Seynabou Dieng, Mali, Maya
When Seynabou Dieng returned to Mali after spending 10 years in France, she realized that most of the food in the country was imported. This, in a country where 75 per cent of the population depend on agriculture, and where agriculture only accounts for 38 per cent of the country’s GDP, was shocking. She then co-founded and became CEO of Maya, a food-processing company that specializes in grocery store products through partnering with farmers in Mali. Maya products exclusively with local agricultural products inspired by local family recipes – strengthening the food industry and creating a vibrant new local supply chain.
Basima Abdulrahman, Iraq, Kesk
In Iran, temperatures in the summer can reach 48 degrees Celsius or more. The country’s unstable power grid is also inadequate to meet the high energy demand, leaving Iraqi citizens with few options to cool their homes with the limited amount of electricity they receive each day. Kesk, founded by Basima Abdulrahman, offers green building services and products that are changing the way architecture and communities are planned, constructed, maintained and operated. That means energy-efficient construction, and recently, development of air conditioning units that use external solar panels – sans batteries – that makes cooling homes cheaper and simpler for Iraqi households.
Corina Huang, Taiwan, China, Boncha Boncha
Boncha Boncha, founded by Corina Huang, leverages on personal experience. Huang first observed the implications of pill-related dysphagia – swallowing difficulties – when her grandmother suffered a stroke more than a decade ago. The pills she needed kept getting stuck in her throat. Boncha Boncha, which offers high-absorption candy pills that are easy to swallow, aims to solve this problem. Half the world’s population – and three hundred million people older than 65 – actually face this issue. Huang, who has also had a confectionary venture, combined her insights and candy-making business experience to create dysphagia-friendly candy pills that are rich in nutrients for those who need it.
Rebecca Percasky, New Zealand, The Better Packaging Co.
When Rebecca Percasky worked at an e-commerce technology startup, she came to see herself as part of a global packaging waste problem in a world where 87 billion packages are shipped worldwide annually.
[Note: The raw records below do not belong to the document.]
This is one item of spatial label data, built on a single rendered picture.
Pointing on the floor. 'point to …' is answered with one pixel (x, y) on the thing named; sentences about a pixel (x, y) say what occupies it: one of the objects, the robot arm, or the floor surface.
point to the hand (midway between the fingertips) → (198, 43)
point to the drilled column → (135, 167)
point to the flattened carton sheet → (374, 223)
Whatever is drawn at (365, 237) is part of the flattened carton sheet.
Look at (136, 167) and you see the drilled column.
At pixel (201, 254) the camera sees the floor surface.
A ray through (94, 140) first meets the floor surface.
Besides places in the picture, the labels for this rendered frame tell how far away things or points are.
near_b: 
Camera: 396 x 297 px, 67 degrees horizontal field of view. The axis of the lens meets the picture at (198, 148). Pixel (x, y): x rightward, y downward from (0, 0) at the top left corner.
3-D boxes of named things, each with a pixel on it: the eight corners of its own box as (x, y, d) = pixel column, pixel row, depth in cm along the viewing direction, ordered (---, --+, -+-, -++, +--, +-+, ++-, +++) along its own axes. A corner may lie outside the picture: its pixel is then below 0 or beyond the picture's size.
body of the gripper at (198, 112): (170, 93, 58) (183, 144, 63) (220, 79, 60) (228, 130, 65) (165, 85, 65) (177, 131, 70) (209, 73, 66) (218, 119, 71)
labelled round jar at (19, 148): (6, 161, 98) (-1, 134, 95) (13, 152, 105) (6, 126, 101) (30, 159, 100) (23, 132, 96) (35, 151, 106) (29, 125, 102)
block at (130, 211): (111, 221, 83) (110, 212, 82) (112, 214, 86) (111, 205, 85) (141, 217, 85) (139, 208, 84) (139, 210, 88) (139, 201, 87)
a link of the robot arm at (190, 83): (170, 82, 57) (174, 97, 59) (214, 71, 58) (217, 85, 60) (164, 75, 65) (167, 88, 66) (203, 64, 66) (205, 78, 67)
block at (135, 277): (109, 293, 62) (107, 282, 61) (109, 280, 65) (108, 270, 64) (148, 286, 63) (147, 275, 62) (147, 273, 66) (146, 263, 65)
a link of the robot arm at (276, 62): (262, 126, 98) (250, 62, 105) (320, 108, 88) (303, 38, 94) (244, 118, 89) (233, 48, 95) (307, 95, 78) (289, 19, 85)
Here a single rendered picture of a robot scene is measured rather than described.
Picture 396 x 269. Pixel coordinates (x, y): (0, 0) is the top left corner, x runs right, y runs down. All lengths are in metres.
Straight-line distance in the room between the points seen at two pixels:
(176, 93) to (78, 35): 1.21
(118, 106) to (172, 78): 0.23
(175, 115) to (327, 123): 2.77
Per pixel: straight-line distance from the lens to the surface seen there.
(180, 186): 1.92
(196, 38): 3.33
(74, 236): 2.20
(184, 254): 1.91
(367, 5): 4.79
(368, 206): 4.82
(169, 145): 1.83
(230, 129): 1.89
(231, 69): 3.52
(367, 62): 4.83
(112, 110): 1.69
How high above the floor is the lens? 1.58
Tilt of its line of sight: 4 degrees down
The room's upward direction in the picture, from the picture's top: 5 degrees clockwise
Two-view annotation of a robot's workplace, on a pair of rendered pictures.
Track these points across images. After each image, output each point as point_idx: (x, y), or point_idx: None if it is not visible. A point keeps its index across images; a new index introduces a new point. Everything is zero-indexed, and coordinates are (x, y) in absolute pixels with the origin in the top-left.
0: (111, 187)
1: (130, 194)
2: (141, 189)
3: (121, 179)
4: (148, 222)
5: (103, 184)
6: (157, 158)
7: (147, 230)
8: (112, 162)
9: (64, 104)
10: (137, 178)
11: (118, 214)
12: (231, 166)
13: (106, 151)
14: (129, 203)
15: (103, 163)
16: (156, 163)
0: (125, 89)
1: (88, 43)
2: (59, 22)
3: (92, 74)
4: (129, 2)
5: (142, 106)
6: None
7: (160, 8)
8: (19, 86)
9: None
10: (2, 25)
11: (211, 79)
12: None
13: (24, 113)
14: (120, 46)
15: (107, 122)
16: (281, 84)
The wasteful single-use nature of packaging led Percasky to co-found The Better Packaging Co., which is tackling the global waste crisis through sustainable packaging design, product stewardship and educating about waste. That means replacements for traditional plastic like home-compostable courier bags, bubble bags and snap-lock bags, all in stylish designs that have been taken up by sellers as small as Etsy brands to behemoths like L’Oreal and Maybelline.
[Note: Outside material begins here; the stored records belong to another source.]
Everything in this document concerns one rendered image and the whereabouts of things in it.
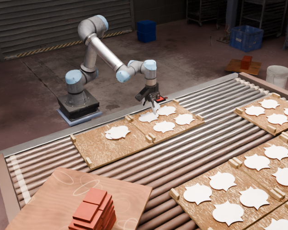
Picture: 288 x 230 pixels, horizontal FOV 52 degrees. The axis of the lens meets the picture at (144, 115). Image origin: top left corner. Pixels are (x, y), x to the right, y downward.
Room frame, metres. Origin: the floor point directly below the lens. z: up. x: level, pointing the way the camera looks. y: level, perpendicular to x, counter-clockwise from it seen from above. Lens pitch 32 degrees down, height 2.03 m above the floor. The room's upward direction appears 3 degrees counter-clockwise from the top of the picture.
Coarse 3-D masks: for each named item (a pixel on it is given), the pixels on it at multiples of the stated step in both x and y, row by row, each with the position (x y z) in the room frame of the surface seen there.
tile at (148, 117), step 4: (148, 112) 1.78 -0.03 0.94; (140, 116) 1.73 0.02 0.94; (144, 116) 1.73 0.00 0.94; (148, 116) 1.72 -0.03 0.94; (152, 116) 1.72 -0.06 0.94; (156, 116) 1.72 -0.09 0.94; (140, 120) 1.67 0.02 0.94; (144, 120) 1.67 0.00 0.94; (148, 120) 1.67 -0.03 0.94; (152, 120) 1.67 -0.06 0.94
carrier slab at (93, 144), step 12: (120, 120) 1.70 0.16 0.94; (96, 132) 1.57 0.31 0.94; (132, 132) 1.55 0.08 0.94; (84, 144) 1.45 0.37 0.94; (96, 144) 1.44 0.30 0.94; (108, 144) 1.44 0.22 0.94; (120, 144) 1.43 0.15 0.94; (132, 144) 1.43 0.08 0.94; (144, 144) 1.42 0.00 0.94; (84, 156) 1.33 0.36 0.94; (96, 156) 1.33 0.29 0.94; (108, 156) 1.32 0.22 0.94; (120, 156) 1.32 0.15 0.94
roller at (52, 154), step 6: (240, 84) 2.20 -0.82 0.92; (246, 84) 2.21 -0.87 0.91; (228, 90) 2.11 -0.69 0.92; (210, 96) 2.02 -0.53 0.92; (216, 96) 2.04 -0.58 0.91; (192, 102) 1.94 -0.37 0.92; (198, 102) 1.95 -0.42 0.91; (60, 150) 1.42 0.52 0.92; (66, 150) 1.43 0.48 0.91; (42, 156) 1.37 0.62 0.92; (48, 156) 1.37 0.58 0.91; (54, 156) 1.38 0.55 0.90; (24, 162) 1.32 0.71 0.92; (30, 162) 1.32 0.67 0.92; (36, 162) 1.33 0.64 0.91; (12, 168) 1.27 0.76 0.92; (18, 168) 1.28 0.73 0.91
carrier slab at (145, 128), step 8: (168, 104) 1.90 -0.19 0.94; (144, 112) 1.79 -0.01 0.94; (152, 112) 1.79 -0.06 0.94; (176, 112) 1.77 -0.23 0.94; (184, 112) 1.77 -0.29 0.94; (136, 120) 1.69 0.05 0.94; (160, 120) 1.68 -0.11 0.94; (168, 120) 1.67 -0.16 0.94; (200, 120) 1.65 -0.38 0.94; (144, 128) 1.59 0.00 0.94; (152, 128) 1.59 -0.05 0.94; (176, 128) 1.58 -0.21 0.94; (184, 128) 1.57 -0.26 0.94; (160, 136) 1.49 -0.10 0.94; (168, 136) 1.49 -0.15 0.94
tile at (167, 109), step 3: (159, 108) 1.83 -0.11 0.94; (162, 108) 1.83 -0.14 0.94; (165, 108) 1.82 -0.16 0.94; (168, 108) 1.82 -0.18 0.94; (171, 108) 1.82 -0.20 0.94; (174, 108) 1.82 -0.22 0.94; (159, 111) 1.78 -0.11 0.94; (162, 111) 1.78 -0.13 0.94; (165, 111) 1.78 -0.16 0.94; (168, 111) 1.78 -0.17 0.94; (171, 111) 1.78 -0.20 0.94; (174, 111) 1.78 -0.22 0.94; (159, 114) 1.75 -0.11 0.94; (162, 114) 1.74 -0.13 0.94; (165, 114) 1.74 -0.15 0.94; (168, 114) 1.74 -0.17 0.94
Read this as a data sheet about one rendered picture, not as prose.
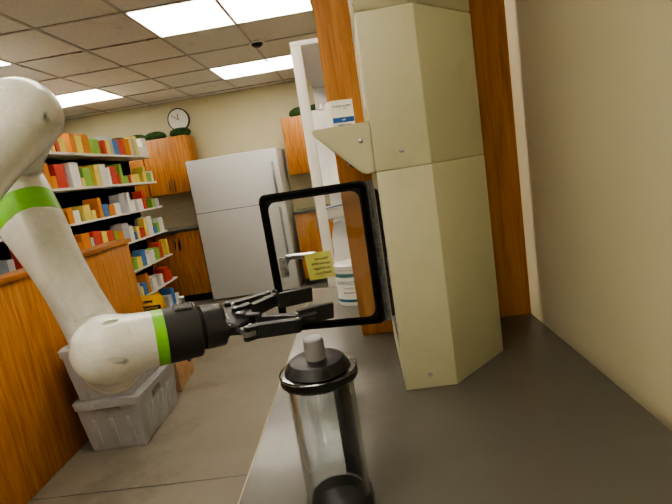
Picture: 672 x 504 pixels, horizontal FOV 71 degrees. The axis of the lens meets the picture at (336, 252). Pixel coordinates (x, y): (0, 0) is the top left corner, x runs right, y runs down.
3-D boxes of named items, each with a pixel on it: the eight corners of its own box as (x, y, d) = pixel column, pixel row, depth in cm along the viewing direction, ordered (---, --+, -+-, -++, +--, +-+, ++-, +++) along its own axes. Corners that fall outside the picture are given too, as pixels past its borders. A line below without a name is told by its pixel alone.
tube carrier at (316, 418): (376, 476, 74) (356, 347, 70) (380, 528, 63) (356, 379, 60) (308, 484, 74) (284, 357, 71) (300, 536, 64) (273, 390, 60)
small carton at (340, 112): (348, 130, 106) (344, 102, 105) (356, 127, 102) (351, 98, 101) (327, 132, 105) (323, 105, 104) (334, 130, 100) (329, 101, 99)
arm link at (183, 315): (165, 354, 83) (174, 378, 75) (156, 292, 80) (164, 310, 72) (200, 345, 86) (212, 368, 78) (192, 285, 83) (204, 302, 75)
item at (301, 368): (352, 364, 70) (346, 321, 69) (352, 393, 61) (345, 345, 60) (291, 372, 70) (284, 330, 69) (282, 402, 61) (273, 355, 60)
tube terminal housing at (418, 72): (483, 325, 132) (452, 35, 119) (524, 376, 100) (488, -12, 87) (394, 337, 134) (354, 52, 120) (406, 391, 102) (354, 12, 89)
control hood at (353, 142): (370, 170, 126) (365, 132, 124) (376, 172, 94) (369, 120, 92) (328, 177, 126) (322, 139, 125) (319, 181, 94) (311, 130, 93)
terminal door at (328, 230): (386, 323, 131) (365, 179, 125) (282, 332, 138) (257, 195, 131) (386, 322, 132) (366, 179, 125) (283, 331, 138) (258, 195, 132)
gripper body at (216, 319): (203, 316, 76) (259, 305, 80) (193, 299, 83) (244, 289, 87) (208, 358, 78) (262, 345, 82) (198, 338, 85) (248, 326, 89)
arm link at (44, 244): (-9, 222, 82) (59, 198, 87) (7, 248, 91) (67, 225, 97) (94, 403, 77) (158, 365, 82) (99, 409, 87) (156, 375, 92)
Orianna Bretschger, USA, Aquacycl
Although a third of the world’s population doesn’t have access to a toilet, wastewater seems an under-discussed issue. That’s where Aquacycl, which offers energy-neutral methods of treating wastewater, comes in. In developing countries, this is a problem that disproportionately affects women, who have to spend time fetching water for household use. That’s time that could be better spent in education or more meaningful ways.
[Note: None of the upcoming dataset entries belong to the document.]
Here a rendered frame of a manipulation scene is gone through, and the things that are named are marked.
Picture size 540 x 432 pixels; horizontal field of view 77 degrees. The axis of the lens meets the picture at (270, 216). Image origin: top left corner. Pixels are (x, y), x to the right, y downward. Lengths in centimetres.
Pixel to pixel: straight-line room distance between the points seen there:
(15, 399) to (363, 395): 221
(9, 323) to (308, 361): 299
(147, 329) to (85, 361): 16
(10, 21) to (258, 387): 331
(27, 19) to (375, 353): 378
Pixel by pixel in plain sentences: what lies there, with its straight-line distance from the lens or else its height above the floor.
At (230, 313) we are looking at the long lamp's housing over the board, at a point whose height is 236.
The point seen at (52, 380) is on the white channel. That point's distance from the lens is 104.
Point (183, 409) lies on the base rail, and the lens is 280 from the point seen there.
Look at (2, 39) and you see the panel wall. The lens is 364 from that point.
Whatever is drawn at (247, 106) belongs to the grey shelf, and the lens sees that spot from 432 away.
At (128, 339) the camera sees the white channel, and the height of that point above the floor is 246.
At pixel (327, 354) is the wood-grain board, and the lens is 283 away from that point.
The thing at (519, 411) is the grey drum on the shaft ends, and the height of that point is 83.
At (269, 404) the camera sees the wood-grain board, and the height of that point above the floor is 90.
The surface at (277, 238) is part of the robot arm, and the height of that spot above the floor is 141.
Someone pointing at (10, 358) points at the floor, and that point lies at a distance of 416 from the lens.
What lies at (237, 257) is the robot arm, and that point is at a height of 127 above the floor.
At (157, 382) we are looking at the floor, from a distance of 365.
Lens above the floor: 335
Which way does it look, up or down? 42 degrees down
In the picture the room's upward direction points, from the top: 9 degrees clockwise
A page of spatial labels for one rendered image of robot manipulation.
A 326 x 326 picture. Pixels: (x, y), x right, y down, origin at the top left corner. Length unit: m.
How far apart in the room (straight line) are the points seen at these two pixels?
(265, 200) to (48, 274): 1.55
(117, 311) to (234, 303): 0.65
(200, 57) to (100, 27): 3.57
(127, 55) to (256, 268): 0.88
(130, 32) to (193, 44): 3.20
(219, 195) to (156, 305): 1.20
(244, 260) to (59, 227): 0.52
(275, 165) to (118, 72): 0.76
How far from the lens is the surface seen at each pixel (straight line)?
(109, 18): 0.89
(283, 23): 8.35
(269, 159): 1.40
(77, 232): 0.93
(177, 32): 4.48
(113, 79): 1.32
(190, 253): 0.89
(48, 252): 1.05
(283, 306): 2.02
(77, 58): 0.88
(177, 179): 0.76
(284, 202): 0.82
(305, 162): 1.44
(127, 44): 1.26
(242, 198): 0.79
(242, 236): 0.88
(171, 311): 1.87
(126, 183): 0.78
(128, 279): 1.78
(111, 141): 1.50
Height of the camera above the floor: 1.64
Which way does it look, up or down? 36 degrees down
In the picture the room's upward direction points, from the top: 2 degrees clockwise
For Bretschger, though, the answer is not merely importing solutions from developed countries. Aquacycl thus creates cost-effective treatment systems that can operate on different scales: single-family homes, to small communities or even manufacturing plants. Using patented technology, waste can be broken down into fundamental components that can be regenerated into electricity and new, clean water.